British mathematician (1831–1911)

Samuel Hawksley Burbury, FRS (18 May 1831 – 18 August 1911) was a British mathematician.

==Life==
He was born on 18 May 1831 at Kenilworth, the only son of Samuel Burbury of Clarendon Square, Leamington, by Helen his wife.

He was educated at Shrewsbury School (1848-1850), where he was head boy, and at St. John's College, Cambridge. At the university he won exceptional distinction in both classics and mathematics. He was twice Person prizeman (1852 and 1853), Craven university scholar (1853), and chancellor's classical medallist (1854). He graduated B.A. as fifteenth wrangler and second classic in 1854, becoming fellow of his college in the same year; he proceeded M.A. in 1857.
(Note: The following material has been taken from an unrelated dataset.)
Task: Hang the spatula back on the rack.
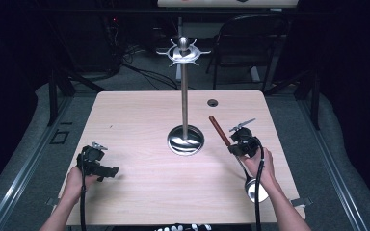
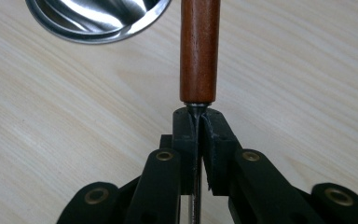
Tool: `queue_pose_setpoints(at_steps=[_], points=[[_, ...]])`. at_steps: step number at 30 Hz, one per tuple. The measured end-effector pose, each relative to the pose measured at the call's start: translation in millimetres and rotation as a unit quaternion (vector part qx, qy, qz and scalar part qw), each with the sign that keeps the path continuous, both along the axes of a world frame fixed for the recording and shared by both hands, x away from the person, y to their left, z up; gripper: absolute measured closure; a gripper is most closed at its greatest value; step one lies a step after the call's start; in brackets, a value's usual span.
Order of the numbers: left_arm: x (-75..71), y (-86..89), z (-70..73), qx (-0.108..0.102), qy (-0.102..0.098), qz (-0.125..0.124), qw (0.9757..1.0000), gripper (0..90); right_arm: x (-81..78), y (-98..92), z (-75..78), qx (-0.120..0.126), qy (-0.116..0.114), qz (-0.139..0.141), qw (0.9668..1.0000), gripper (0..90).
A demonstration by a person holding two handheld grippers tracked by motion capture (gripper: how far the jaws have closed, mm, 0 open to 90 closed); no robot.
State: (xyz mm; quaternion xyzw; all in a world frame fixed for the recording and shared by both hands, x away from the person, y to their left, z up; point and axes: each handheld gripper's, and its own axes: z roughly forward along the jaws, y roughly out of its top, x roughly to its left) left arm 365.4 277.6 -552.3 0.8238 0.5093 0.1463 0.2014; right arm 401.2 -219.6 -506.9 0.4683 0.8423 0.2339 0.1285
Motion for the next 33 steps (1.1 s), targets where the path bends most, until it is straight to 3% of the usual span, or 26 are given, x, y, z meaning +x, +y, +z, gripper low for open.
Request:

On 6 Oct. 1855 he entered as a student at Lincoln's Inn, and was called to the bar on 7 June 1858. From 1860 he practised at the parliamentary bar; but increasing deafness compelled him to take chamber practice only, from which he retired in 1908. He was elected F.R.S. on 5 June 1890. He died on 18 August 1911 at his residence, 15 Melbury Road, London, W., and was buried at Kensal Green.

==Contributions==
While engaged in legal work Burbury pursued with much success advanced mathematical study, chiefly in collaboration with his Cambridge friend, Henry William Watson. Together they wrote the treatises, The Application of Generalised Co-ordinates to the Kinetics of a Material System (Oxford, 1879) and The Mathematical Theory of Electricity and Magnetism (2 vols. Oxford, 1885—9), in which the endeavour was made to carry on the researches of Clerk Maxwell and to place electrostatics and electromagnetism on a more formal mathematical basis.

Among many papers which Burbury contributed independently to the 'Philosophical Magazine' were those 'On the Second Law of Thermodynamics, in Connection with the Kinetic Theory of Gases' (1876) and 'On a Theorem in the Dissipation of Energy' (1882).

==Family==
Burbury married on 12 April 1860 Alice Ann, eldest daughter of Thomas Edward Taylor, J.P., of Dodworth Hall, Barnsley, Yorkshire, and had issue four sons and two daughters. One daughter, Alice married Admiral of the Fleet Henry Jackson in 1890.

A portrait of Burbury by William E. Miller (1884) is in the possession of his widow."